→ **What you need to do**
Extract from the entries below, exactly as given, only the lines from the line containing "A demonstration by" to the line containing "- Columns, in", both lines included.

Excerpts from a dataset
....
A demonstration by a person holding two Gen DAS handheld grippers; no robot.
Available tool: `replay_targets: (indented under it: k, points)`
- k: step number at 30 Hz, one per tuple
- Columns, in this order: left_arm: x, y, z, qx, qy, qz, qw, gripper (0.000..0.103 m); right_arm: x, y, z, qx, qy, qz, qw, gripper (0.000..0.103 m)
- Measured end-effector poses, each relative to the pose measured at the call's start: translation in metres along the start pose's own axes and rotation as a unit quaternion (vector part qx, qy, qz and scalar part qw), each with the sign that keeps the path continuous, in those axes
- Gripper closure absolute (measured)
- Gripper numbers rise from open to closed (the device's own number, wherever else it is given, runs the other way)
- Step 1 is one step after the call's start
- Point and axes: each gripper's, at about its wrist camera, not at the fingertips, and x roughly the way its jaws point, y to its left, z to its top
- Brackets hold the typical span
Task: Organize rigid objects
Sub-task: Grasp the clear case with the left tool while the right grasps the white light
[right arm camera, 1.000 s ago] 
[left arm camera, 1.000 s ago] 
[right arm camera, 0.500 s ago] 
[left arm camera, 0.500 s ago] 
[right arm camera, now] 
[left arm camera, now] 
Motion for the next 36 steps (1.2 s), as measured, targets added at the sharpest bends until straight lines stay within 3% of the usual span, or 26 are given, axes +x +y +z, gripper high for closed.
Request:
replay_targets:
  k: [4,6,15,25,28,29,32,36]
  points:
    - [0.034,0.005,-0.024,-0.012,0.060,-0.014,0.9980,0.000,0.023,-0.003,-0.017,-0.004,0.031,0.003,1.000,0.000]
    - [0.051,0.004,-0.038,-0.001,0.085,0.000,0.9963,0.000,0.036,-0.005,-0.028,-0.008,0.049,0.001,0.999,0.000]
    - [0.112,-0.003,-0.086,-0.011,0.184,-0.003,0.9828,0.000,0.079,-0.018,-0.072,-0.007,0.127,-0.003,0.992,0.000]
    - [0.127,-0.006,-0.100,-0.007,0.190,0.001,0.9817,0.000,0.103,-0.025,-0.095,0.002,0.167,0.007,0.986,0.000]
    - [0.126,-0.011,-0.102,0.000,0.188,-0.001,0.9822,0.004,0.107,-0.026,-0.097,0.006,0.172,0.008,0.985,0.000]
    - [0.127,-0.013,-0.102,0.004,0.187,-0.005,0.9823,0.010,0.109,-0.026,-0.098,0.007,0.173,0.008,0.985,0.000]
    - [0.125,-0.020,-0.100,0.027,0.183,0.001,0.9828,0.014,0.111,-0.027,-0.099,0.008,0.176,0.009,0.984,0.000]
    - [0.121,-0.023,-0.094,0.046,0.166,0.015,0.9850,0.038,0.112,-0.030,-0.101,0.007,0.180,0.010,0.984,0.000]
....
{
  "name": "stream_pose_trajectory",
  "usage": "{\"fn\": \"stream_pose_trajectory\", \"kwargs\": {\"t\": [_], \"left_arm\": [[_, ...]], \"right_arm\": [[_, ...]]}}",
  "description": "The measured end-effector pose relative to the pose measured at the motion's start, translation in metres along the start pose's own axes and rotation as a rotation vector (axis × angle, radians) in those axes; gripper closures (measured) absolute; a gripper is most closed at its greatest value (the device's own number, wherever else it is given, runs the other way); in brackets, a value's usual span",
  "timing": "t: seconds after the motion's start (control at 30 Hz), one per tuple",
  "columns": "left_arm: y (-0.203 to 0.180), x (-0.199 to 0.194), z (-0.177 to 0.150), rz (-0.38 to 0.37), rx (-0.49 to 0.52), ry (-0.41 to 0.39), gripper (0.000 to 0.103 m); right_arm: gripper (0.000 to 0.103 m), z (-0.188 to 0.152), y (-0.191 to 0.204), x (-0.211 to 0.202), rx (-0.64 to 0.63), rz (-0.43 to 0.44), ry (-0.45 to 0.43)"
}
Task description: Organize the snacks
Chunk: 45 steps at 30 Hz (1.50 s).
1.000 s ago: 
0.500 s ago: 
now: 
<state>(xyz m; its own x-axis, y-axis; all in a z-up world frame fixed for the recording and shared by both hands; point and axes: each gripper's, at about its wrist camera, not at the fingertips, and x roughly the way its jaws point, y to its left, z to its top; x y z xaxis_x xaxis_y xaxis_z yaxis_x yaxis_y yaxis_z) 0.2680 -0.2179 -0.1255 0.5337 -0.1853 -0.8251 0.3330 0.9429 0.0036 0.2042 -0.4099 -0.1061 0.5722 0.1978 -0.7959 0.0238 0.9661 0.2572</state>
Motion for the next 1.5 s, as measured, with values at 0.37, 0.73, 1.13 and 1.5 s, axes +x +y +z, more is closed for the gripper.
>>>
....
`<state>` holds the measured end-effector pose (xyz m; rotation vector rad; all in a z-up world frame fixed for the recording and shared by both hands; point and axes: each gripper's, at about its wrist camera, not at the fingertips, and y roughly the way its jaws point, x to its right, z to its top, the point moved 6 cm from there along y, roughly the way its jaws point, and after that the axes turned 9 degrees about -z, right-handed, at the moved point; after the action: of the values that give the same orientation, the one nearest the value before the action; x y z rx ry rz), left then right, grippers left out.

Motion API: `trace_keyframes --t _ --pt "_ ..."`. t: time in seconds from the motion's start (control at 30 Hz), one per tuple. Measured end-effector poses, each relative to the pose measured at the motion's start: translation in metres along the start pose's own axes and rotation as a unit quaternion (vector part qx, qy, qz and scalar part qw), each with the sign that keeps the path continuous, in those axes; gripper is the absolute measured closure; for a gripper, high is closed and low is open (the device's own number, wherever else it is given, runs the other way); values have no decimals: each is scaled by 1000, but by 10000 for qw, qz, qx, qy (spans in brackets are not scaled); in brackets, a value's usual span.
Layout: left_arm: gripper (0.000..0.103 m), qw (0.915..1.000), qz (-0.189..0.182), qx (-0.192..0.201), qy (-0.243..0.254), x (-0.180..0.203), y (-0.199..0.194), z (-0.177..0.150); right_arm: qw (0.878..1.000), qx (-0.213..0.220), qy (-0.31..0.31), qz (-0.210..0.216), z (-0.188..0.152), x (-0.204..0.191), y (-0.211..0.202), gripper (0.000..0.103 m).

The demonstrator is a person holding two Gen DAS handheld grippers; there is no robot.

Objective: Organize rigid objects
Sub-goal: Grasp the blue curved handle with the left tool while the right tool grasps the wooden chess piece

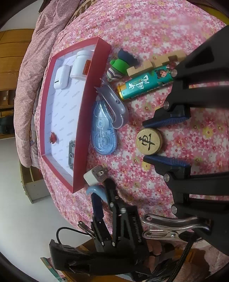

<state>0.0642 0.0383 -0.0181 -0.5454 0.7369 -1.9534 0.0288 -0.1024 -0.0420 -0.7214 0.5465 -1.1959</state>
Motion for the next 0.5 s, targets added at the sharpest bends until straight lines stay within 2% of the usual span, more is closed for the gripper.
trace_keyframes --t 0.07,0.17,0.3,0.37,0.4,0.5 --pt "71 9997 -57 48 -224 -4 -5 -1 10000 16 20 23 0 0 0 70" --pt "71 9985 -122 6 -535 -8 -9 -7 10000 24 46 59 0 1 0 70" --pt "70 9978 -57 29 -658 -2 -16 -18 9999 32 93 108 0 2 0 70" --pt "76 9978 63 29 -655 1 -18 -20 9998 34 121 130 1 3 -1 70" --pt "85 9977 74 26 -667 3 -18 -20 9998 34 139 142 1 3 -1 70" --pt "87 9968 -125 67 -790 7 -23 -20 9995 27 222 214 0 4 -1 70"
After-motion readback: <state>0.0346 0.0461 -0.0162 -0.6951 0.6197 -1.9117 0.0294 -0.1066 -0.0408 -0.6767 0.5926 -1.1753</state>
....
→ **Solution to the exercise**
A demonstration by a person holding two Gen DAS handheld grippers; no robot.
Available tool: `replay_targets: (indented under it: k, points)`
- k: step number at 30 Hz, one per tuple
- Columns, in this order: left_arm: x, y, z, qx, qy, qz, qw, gripper (0.000..0.103 m); right_arm: x, y, z, qx, qy, qz, qw, gripper (0.000..0.103 m)

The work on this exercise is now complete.